#### Work item
Look through the records that follow. Copy every line containing the word "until".

#### Data extract
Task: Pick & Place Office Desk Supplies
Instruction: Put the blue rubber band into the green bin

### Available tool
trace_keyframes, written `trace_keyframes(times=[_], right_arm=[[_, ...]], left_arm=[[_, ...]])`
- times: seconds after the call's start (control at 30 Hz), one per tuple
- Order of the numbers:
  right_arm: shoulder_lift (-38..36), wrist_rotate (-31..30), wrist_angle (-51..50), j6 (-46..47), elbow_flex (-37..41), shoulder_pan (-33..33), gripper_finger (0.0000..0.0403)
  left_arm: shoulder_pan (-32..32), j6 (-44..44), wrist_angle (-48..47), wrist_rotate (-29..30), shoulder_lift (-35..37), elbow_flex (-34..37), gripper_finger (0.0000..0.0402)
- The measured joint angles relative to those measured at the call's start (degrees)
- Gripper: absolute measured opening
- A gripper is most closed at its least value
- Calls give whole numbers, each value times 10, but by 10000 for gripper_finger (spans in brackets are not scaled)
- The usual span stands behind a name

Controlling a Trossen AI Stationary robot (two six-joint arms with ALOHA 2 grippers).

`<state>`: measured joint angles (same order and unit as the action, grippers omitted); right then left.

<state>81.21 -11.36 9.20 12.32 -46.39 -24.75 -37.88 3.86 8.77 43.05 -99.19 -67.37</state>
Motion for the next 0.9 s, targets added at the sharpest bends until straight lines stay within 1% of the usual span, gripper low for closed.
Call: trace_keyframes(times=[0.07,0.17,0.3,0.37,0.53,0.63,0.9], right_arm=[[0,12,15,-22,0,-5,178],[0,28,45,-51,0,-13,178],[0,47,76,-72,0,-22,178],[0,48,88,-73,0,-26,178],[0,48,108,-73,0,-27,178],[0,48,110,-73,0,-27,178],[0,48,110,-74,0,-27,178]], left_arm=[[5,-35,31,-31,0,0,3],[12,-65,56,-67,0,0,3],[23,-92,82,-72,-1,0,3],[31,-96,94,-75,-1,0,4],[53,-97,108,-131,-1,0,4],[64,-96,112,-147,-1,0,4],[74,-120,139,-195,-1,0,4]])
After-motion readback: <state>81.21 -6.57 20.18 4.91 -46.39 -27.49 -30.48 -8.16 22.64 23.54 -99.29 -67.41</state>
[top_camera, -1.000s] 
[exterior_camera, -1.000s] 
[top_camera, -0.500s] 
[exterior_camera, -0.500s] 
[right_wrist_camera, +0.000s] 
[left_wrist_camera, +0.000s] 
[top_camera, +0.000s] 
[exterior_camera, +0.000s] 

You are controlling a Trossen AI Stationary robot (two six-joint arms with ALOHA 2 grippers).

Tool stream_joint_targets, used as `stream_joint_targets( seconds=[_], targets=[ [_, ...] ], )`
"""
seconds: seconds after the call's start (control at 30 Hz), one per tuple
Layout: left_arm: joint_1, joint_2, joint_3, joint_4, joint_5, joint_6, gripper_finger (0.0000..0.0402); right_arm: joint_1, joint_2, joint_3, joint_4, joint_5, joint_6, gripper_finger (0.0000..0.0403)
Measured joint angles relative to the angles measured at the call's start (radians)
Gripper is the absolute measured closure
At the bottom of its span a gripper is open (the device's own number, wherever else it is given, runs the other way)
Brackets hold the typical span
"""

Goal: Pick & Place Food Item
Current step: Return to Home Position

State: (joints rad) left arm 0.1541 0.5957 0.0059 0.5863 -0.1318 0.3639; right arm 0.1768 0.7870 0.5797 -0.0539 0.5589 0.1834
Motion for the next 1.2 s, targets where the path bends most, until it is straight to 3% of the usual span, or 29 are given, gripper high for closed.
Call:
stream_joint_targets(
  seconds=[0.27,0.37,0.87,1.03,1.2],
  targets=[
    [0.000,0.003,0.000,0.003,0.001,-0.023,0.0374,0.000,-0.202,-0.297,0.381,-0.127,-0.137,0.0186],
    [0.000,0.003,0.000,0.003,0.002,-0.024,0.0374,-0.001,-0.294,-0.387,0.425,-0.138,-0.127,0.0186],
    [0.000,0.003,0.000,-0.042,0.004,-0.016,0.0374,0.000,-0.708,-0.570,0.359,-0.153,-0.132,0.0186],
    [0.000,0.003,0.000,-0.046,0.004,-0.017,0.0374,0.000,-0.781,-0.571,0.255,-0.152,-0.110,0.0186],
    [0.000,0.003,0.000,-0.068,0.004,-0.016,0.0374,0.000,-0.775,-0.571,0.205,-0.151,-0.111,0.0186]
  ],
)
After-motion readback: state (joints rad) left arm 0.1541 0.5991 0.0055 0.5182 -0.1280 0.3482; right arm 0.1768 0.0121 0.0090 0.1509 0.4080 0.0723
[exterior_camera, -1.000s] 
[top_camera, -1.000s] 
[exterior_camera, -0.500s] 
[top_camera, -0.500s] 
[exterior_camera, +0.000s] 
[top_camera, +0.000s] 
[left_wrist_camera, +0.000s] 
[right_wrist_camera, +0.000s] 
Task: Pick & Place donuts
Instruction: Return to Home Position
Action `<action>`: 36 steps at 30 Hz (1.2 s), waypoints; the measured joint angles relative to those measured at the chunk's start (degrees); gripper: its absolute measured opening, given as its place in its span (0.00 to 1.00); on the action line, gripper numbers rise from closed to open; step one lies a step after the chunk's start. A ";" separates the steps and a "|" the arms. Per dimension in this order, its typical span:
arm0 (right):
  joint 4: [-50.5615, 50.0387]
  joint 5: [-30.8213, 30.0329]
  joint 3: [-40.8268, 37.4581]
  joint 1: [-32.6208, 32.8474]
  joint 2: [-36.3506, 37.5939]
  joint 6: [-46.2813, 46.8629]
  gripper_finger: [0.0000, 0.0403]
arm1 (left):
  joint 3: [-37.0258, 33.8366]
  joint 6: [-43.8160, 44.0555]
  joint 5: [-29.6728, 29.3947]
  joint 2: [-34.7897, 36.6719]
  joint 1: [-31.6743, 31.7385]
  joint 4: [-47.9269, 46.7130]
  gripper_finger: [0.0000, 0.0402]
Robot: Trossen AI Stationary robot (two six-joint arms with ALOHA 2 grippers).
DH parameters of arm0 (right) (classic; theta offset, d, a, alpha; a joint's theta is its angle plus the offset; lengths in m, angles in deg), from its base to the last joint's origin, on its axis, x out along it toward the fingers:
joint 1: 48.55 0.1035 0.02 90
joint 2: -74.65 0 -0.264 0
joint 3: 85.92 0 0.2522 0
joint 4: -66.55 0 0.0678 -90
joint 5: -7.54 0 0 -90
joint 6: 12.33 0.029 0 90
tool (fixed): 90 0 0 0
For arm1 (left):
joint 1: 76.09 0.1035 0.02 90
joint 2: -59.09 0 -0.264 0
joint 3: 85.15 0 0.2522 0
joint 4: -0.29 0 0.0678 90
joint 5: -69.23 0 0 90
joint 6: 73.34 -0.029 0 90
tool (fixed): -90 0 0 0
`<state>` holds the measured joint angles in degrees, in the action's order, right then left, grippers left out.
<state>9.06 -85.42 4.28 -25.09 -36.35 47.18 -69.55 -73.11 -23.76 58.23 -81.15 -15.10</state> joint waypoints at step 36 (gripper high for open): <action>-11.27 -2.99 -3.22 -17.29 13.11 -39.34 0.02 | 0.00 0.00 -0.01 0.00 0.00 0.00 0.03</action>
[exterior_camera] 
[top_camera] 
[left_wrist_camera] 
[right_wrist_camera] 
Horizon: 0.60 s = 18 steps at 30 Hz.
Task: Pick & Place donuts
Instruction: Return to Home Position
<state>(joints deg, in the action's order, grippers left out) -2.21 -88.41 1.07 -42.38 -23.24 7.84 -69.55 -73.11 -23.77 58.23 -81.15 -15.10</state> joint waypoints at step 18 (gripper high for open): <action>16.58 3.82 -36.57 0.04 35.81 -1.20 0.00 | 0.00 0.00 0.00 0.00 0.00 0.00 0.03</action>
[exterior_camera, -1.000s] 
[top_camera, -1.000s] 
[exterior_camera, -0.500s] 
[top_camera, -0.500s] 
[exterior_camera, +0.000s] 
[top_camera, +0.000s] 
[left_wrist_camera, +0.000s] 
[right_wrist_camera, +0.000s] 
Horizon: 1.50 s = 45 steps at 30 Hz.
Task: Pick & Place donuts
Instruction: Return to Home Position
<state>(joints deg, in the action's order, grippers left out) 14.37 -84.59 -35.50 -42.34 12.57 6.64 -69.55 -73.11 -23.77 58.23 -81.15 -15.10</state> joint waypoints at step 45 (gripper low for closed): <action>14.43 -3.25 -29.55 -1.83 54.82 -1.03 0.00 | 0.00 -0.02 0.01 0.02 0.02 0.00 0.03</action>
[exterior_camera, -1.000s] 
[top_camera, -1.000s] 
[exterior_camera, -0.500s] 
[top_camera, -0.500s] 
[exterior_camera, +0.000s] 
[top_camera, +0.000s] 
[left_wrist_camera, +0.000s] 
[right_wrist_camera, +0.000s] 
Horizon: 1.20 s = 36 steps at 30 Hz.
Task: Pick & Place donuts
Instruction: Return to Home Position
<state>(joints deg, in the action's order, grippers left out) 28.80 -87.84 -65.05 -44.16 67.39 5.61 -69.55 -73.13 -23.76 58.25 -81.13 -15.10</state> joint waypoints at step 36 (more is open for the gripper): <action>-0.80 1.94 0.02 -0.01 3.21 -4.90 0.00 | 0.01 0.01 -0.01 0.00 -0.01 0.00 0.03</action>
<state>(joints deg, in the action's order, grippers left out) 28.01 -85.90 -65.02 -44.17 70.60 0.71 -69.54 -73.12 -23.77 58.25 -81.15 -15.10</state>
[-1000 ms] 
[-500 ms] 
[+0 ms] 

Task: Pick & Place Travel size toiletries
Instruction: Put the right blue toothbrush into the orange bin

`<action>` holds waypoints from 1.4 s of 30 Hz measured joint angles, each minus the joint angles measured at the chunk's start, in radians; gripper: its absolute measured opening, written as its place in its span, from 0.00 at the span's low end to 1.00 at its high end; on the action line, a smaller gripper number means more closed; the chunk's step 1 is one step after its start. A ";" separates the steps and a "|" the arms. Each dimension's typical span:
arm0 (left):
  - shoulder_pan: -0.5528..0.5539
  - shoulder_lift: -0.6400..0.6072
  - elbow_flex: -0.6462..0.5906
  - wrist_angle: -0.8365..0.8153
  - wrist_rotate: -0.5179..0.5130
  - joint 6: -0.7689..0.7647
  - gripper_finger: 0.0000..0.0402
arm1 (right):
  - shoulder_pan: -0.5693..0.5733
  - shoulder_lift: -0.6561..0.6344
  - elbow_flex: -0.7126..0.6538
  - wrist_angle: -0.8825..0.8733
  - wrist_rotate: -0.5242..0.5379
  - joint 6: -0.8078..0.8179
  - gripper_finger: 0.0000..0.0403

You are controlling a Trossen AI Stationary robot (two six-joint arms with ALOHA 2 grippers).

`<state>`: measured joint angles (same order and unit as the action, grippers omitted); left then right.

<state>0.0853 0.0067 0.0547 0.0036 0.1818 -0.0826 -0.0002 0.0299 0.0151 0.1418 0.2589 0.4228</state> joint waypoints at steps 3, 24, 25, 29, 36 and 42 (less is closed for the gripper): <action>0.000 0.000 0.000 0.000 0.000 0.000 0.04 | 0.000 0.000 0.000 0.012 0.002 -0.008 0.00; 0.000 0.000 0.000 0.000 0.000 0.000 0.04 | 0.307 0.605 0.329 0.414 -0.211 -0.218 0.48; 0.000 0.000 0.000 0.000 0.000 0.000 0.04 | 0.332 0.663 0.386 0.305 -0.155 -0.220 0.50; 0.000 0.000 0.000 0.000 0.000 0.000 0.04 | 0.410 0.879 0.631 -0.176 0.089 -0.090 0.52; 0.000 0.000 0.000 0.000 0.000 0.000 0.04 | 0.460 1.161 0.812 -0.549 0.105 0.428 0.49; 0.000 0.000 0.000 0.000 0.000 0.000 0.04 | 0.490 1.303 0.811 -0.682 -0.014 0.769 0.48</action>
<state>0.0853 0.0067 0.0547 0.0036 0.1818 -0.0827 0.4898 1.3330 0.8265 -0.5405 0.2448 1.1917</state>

#### Solution to this problem
Motion for the next 0.9 s, targets added at the sharpest bends until straight lines stay within 1% of the usual span, gripper low for closed.
Motion for the next 1.2 s, targets where the path bends most, until it is straight to 3% of the usual span, or 29 are given, gripper high for closed.

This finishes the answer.